Opinión

AMORES ¡Libertad!

Dr. Orlando Amores Terán/Quito

 

DESGASTE  PARECE DISEÑADO POR EL NARCOTERRORISMO

 

A las FFAA le han asignado varias tareas que no son inherentes a su formación y empleo: control interior en cárceles, control en minas e hidroeléctricas.

El control exterior de las cárceles lo hace la Policía Nacional. El SNAI no realiza ninguna función.

Todo aquello expone a la fuerza armada a que se contamine.

Además, hacen patrullaje en ciudades, otros grupos hacen control de armas.

Los soldados trabajan fuera de provincia doce días y tienen cinco días de franco.

Si estuviesen en guerra interna declarada contra el narcoterrorismo, saldrían de las cárceles, de las minas, de las hidroeléctricas, dejarían las funciones de guardianía, realizarían operaciones tácticas de combate, para las que están entrenados.

Este desgaste a las FFAA parece que hace parte del plan macabro narcoterrorista original, que comenzó en 2008 con la expulsión de la Base de Manta, la destrucción del servicio secreto del CCFFAA; continuó el 2009 con la eliminación del GAO y la UIES; el 2010 se concretó con el desarme de los servicios de inteligencia del Ejército, Armada, Fuerza Aérea y Policía Nacional, la creación de un servicio de espionaje político denominado SENAIN; el 2011 desfinanciaron al IESS, ISSFA, ISSPOL; el 2012 impusieron a través del Código Orgánico Integral Penal, el garantismo, para proteger al hampa común y política, prohibieron el porte de armas a la población civil, dejándola inerme, a merced de asesinos, violadores, ladrones, secuestradores, extorsionadores.

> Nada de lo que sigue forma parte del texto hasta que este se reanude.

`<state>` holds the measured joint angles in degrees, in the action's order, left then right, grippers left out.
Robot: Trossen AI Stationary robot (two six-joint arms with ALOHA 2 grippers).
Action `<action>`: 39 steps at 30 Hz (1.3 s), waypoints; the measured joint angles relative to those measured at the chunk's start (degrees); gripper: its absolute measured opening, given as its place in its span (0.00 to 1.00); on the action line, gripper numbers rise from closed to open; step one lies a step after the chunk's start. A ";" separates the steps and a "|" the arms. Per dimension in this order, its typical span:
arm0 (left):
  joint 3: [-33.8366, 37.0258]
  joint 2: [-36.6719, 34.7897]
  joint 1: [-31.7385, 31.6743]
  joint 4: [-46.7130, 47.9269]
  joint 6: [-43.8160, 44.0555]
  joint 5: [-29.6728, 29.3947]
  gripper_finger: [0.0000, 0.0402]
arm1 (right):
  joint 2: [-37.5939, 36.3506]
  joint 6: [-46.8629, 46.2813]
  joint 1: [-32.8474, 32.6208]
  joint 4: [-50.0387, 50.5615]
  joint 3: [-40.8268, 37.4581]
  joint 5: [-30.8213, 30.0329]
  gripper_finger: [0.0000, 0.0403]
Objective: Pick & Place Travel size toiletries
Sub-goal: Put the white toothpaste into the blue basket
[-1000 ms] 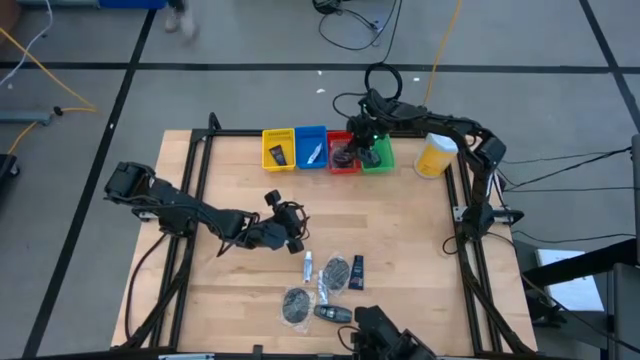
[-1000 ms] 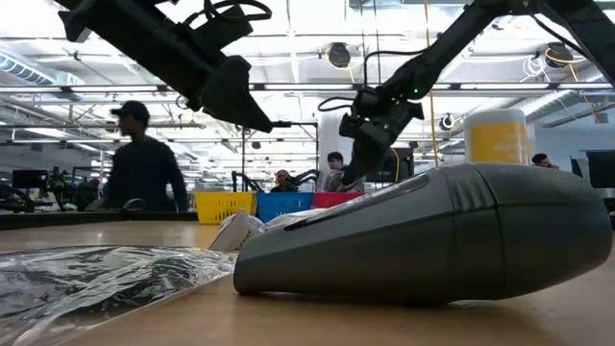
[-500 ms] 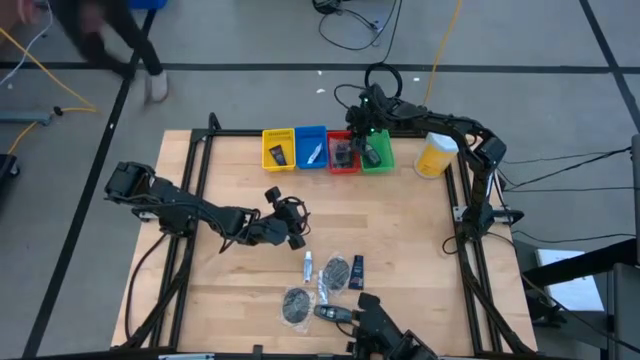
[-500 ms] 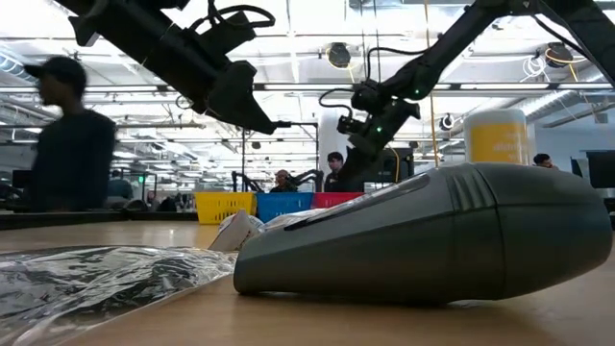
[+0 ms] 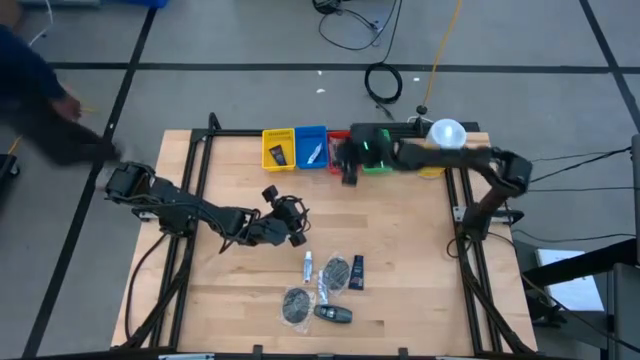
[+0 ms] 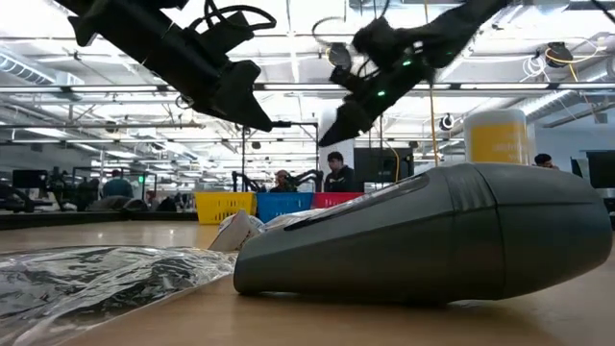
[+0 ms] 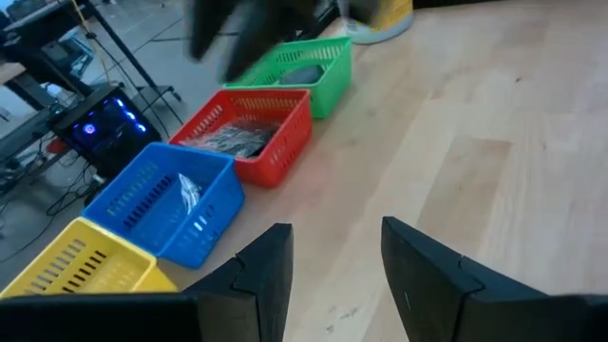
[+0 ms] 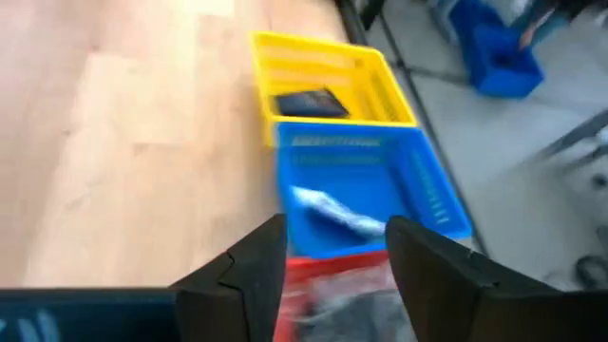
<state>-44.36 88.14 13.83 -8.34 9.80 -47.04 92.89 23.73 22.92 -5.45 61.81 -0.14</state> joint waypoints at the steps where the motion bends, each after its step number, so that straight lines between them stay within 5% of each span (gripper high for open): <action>1: 0.00 0.00 0.42 -0.01 -0.02 -0.06 0.40 | -1.82 -0.60 -2.71 -2.37 -3.23 -2.06 0.41; 11: -0.08 -0.70 8.33 0.89 -0.08 1.23 0.40 | -8.43 -12.75 -32.04 -21.33 -25.37 -22.51 0.30; 17: -3.53 -0.76 13.87 5.24 1.96 5.30 0.40 | -6.90 -23.74 -42.49 -20.88 -28.63 -23.89 0.26; 23: -6.01 -0.72 16.35 11.97 5.78 10.48 0.40 | -5.69 -32.98 -47.37 -23.06 -30.08 -23.82 0.24; 30: -6.10 -0.72 15.98 12.24 14.64 23.37 0.40 | -4.79 -36.08 -49.66 -28.48 -31.92 -23.81 0.24; 39: -6.08 -0.72 12.06 9.10 20.46 23.32 0.40 | -4.78 -34.39 -49.64 -31.43 -33.79 -23.84 0.24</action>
<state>-50.43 87.42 25.89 0.76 30.26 -23.73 88.12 -10.66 -26.72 -36.88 28.02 -23.98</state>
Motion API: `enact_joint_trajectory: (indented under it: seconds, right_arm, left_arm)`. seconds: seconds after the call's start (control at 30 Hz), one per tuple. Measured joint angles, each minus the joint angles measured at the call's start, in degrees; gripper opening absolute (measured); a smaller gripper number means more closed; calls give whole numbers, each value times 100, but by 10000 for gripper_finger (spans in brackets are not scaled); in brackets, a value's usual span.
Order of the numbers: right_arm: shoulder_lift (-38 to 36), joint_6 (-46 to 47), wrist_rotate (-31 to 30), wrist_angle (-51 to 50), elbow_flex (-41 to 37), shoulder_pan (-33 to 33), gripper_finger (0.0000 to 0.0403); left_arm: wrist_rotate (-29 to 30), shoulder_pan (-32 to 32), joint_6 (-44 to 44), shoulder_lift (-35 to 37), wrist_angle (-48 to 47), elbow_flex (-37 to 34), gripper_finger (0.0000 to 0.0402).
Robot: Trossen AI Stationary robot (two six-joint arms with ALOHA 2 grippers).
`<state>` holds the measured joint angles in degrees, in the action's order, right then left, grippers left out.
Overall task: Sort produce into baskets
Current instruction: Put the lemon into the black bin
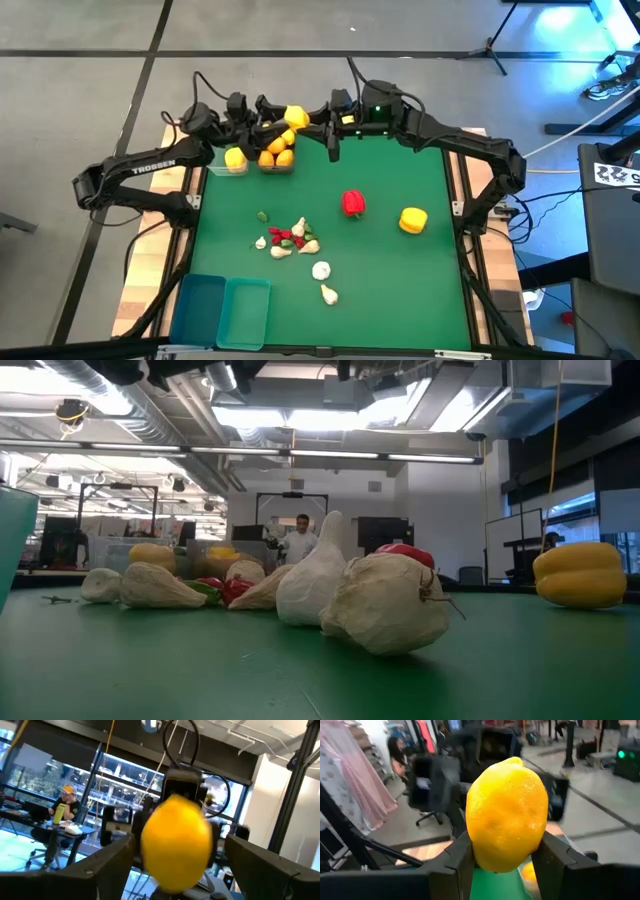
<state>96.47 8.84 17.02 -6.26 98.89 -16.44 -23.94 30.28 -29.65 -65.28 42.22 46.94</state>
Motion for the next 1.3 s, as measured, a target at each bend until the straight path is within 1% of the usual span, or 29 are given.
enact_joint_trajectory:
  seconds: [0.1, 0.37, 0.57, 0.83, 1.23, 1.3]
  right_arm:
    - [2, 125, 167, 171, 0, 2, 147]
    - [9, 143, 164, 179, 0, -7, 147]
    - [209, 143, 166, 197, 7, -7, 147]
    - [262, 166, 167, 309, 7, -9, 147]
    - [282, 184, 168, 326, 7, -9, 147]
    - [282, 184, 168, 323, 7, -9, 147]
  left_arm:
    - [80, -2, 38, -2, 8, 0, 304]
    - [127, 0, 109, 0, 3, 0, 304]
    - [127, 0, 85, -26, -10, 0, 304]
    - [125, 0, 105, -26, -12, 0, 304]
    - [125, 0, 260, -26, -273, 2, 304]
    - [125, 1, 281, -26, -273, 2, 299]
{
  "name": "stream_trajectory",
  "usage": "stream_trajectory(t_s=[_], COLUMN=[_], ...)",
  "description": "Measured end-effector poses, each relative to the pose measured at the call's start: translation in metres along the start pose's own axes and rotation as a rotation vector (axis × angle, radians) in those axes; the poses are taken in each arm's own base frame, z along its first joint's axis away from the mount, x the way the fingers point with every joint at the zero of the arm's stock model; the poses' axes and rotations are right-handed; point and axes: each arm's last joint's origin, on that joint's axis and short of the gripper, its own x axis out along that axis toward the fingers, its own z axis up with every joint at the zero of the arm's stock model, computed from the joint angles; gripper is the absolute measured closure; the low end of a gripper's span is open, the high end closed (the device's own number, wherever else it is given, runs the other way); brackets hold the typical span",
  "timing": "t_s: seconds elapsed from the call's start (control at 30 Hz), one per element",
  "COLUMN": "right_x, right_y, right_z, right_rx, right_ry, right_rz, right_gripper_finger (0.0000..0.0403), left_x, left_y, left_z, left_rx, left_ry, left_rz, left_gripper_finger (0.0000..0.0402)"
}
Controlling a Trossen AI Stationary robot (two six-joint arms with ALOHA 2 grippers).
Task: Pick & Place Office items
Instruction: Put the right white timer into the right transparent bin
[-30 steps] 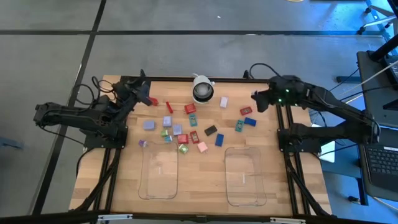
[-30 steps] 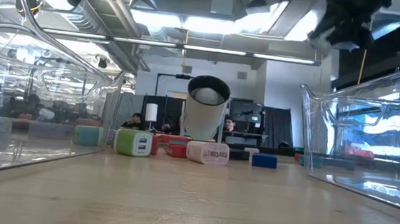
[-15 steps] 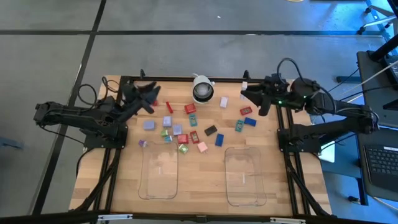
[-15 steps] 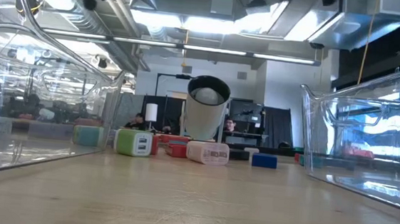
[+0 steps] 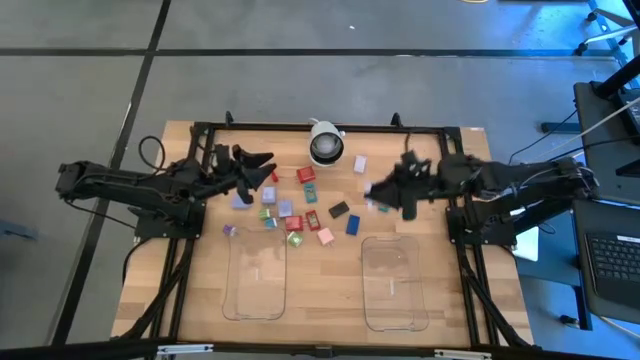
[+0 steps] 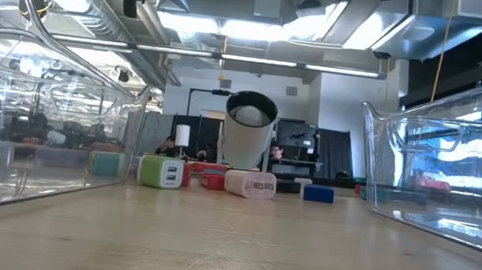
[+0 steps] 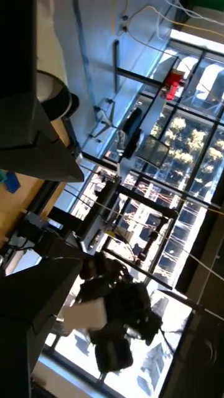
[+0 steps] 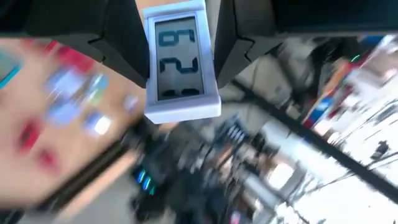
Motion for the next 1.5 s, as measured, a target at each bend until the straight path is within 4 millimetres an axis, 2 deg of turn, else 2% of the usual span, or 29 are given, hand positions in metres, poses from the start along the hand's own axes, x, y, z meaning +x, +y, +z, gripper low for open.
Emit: stream_trajectory(t_s=[0.2,0.37,0.63,0.83,1.2,1.5], right_x=[0.015,0.023,0.040,0.062,0.084,0.086], right_y=[0.009,0.011,-0.012,-0.027,-0.053,-0.055], right_z=[-0.042,-0.078,-0.129,-0.158,-0.191,-0.194], right_rx=[0.092,0.136,0.256,0.332,0.374,0.379], right_ry=[0.211,0.384,0.590,0.689,0.726,0.734], right_rz=[-0.034,-0.135,-0.478,-0.614,-0.806,-0.820], right_gripper_finger=[0.0252,0.0252,0.0251,0.0251,0.0239,0.0218], left_x=[0.006,0.010,0.014,0.015,0.015,0.015], left_y=[0.001,0.002,0.001,0.002,0.000,0.000], left_z=[-0.008,-0.015,-0.022,-0.023,-0.024,-0.024], left_rx=[-0.026,-0.091,-0.119,-0.143,-0.161,-0.187], left_ry=[0.035,0.061,0.109,0.114,0.137,0.138], left_rz=[0.016,0.028,0.001,0.005,-0.034,-0.033], left_gripper_finger=[0.0194,0.0194,0.0194,0.0194,0.0194,0.0194])
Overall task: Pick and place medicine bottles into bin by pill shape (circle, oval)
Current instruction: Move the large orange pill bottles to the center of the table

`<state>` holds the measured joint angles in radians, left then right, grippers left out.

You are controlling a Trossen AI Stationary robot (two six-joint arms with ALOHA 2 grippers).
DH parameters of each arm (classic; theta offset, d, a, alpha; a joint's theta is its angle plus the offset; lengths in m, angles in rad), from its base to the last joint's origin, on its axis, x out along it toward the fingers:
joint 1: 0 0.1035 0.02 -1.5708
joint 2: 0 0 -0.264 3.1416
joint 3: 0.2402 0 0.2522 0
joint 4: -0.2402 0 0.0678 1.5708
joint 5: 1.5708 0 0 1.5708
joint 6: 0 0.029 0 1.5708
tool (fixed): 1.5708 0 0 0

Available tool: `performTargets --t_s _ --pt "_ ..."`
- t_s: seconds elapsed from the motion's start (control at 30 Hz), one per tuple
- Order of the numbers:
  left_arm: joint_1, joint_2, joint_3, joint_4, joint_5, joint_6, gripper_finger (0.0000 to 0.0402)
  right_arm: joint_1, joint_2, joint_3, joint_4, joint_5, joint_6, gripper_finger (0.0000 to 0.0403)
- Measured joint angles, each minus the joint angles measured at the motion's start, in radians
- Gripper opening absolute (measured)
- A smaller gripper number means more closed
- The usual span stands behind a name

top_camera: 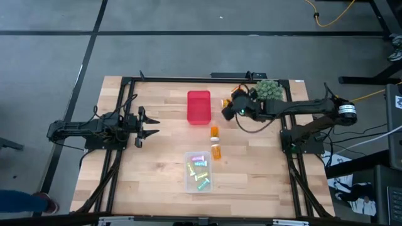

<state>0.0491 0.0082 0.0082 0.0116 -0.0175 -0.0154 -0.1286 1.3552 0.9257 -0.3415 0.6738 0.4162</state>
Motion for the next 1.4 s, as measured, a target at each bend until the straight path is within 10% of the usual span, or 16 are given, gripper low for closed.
performTargets --t_s 0.57,1.1,1.4 --pt "0.000 0.000 0.000 0.000 0.000 0.000 0.0173 -0.467 0.217 0.000 0.135 -0.290 0.098 0.0187" --pt "0.000 0.000 0.000 -0.001 0.000 0.003 0.0173 -0.538 0.537 0.425 -0.351 -0.250 0.047 0.0187" --pt "0.000 0.000 0.000 -0.001 0.000 0.000 0.0173 -0.621 0.648 0.479 -0.410 -0.397 0.024 0.0187"
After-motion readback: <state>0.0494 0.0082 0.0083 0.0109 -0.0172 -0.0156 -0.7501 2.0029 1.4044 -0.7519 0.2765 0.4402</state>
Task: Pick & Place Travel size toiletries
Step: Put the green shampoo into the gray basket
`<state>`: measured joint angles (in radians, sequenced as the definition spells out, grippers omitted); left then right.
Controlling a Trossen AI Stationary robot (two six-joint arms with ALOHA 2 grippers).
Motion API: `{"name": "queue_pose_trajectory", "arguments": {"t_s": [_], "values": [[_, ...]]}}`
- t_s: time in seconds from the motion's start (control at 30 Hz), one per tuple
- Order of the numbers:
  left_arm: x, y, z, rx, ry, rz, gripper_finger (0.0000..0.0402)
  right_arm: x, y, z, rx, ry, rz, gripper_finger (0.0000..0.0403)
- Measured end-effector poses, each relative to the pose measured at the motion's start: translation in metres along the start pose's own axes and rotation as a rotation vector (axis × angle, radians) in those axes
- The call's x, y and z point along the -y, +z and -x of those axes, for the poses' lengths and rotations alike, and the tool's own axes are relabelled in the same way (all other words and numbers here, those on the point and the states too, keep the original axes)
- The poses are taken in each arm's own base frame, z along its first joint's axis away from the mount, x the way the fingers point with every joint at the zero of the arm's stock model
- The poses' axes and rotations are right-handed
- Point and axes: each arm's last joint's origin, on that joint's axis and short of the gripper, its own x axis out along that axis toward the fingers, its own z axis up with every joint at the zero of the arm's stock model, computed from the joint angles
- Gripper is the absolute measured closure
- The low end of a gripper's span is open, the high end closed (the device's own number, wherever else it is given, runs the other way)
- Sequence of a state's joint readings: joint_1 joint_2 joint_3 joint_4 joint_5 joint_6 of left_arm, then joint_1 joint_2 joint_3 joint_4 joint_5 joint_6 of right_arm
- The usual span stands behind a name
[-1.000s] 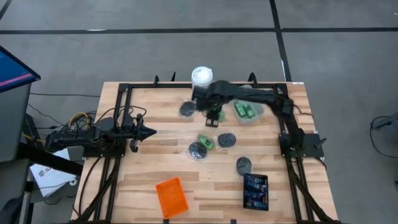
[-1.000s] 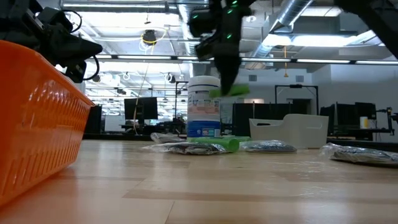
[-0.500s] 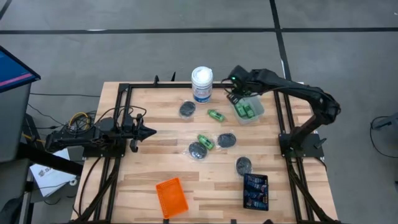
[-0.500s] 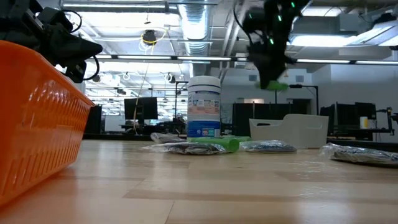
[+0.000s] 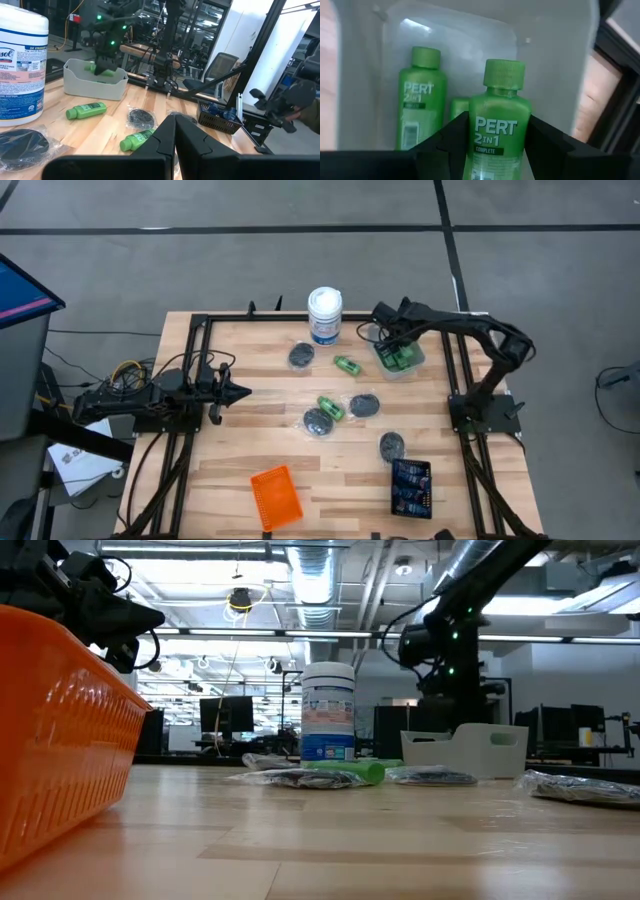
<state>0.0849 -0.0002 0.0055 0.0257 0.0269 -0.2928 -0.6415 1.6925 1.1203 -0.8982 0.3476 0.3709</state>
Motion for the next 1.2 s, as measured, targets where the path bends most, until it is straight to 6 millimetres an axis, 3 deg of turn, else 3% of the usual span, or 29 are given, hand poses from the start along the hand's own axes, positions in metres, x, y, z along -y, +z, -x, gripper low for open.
{"name": "queue_pose_trajectory", "arguments": {"t_s": [0.23,0.6,0.73,0.9,1.07,1.2], "values": [[0.0,0.0,0.0,0.0,0.0,0.0,0.0401,-0.011,0.002,-0.026,-0.068,-0.027,0.03,0.0234],[0.0,0.0,0.0,0.001,-0.001,0.0,0.0401,-0.013,0.009,-0.021,-0.078,-0.026,0.051,0.0186],[0.0,0.0,0.0,0.001,-0.001,0.0,0.0401,-0.019,0.018,-0.004,-0.045,-0.01,0.091,0.0163],[0.0,0.0,0.0,0.001,-0.001,0.0,0.0401,-0.034,0.031,0.033,0.03,0.023,0.173,0.0158],[0.0,0.0,0.0,0.001,-0.001,0.0,0.0401,-0.062,0.04,0.079,0.197,0.101,0.309,0.0158],[0.0,0.0,0.0,0.001,0.0,0.0,0.0401,-0.088,0.038,0.103,0.339,0.159,0.422,0.0158]]}}
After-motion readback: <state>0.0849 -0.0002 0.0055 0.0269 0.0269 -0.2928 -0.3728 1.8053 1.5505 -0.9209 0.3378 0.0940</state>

El resultado, una fuerza armada extenuada, mal alimentada, desmotivada.

Muchos esperan cumplir 20 años de servicio y pedir la baja. Algunos inclusive saldrán de la institución, apenas concluyan los estados de emergencia; no es un dato insignificante, son tres mil militares, dispuestos a abandonar una institución que el narcoterrorismo internacional la ha minado sistemáticamente, sin que ningún mandatario, ni alto mando, hagan nada efectivo, para restituir su anterior prestigio, tradición y organización que nos permitió encarar conflictos internacionales con éxito.

No debemos olvidar que la fuerza pública es la columna que vertebra la Nación, si la destruyen, socavan los cimientos de nuestra República que es lo primero que hace el narcoterrorismo, para instaurar sin ningún obstáculo, narcodictaduras (Cuba, Nicaragua, Venezuela) y narcoestados (Ecuador, Bolivia, próximamente Colombia, si su fuerza armada no reacciona).